Transcribe every entry word for word, but drop the pictures.

Items listed in a dataset:

⟨

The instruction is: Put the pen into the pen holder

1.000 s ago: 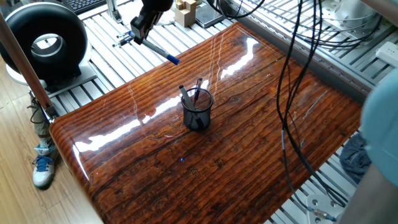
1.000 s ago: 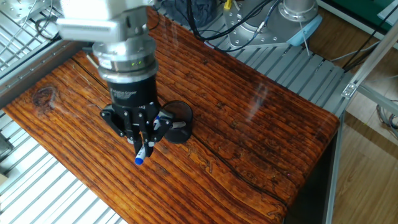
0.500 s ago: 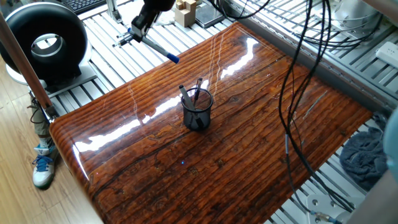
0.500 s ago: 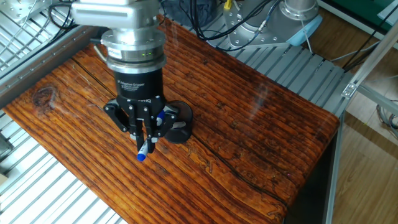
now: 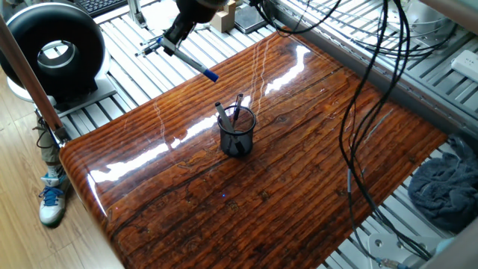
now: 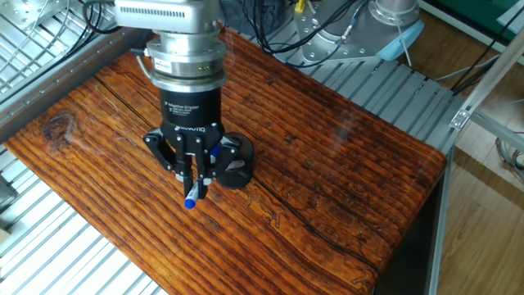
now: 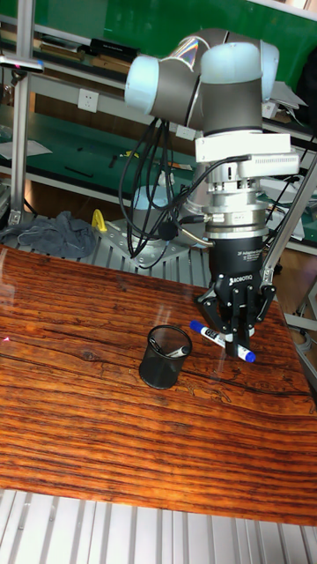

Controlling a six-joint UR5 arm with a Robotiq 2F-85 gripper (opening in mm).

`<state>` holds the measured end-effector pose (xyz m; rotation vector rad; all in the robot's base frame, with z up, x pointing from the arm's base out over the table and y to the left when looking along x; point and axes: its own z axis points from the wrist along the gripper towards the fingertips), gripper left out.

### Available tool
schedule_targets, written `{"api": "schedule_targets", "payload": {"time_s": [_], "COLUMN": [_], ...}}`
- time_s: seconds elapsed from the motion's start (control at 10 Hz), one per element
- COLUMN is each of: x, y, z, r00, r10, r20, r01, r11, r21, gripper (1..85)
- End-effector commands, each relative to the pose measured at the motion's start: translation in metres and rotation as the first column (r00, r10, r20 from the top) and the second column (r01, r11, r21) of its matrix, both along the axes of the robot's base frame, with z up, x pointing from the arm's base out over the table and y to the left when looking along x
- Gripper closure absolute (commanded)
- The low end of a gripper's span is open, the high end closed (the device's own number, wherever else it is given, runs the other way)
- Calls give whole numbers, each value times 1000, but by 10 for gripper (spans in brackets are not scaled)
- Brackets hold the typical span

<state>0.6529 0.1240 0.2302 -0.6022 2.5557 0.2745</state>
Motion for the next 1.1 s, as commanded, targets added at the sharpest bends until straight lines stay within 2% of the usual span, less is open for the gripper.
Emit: {"api": "schedule_targets", "payload": {"time_s": [0.0,0.3,0.7,1.0], "x": [-5,-11,-14,-15], "y": [-1,6,1,3], "z": [-7,-19,-34,-41], "r00": [999,998,996,994], "r10": [-7,-31,-34,-31], "r20": [31,56,81,103], "r01": [6,29,29,25], "r11": [1000,999,998,998], "r21": [26,42,62,52], "gripper": [843,843,843,843]}}
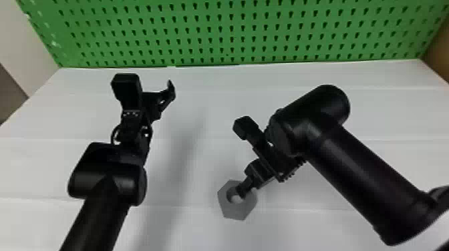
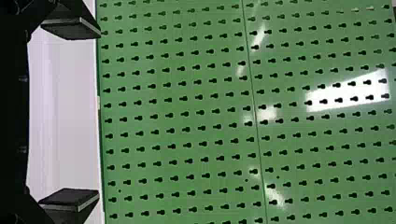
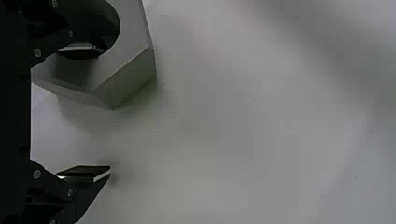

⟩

▶ [SOLUTION TO THIS TASK]
The instruction is: Put the pen into the pen holder

1.000 s ago: 
1.000 s ago: 
0.500 s ago: 
0.500 s ago: 
now: 
now: 
now: 

Controlling a six-joint UR5 arm with a Robotiq 2F-85 gripper (opening in mm).

`<state>` holds the measured end-effector pose (xyz m; rotation vector rad; all in the robot's base frame, with z up, x pointing from the arm's base out over the table and y to the left when looking along x; point and axes: its own z axis points from the wrist along the gripper towards the fingertips), gripper left out.

### Available tool
schedule_targets, written `{"api": "schedule_targets", "payload": {"time_s": [_], "COLUMN": [_], ...}}`
- time_s: seconds elapsed from the motion's start (control at 10 Hz), one per element
- COLUMN is each of: x, y, z, r00, r10, r20, r01, r11, r21, gripper (1..85)
- End-effector commands, each relative to the pose measured at the motion's start: translation in metres and rotation as the first column (r00, r10, r20 from the top) and the second column (r01, r11, r21) of its matrix, both along the axes of the robot's base frame, with z up, x pointing from the arm's base out over the table and y to the left when looking along x
- Gripper closure absolute (commanded)
- The low end of a gripper's span is open, the high end closed (the device's own number, wherever else it is given, runs the other way)
- Calls give whole numbers, each value times 1000, but by 10 for gripper (spans in brackets are not scaled)
- Brackets hold the typical span

<state>0.6529 0.1240 0.2302 -0.6022 2.5557 0.2745</state>
Motion for the next 1.1 s, as commanded, targets added at the sharpest bends until straight lines stay within 2% of the usual span, less is open for the gripper.
Emit: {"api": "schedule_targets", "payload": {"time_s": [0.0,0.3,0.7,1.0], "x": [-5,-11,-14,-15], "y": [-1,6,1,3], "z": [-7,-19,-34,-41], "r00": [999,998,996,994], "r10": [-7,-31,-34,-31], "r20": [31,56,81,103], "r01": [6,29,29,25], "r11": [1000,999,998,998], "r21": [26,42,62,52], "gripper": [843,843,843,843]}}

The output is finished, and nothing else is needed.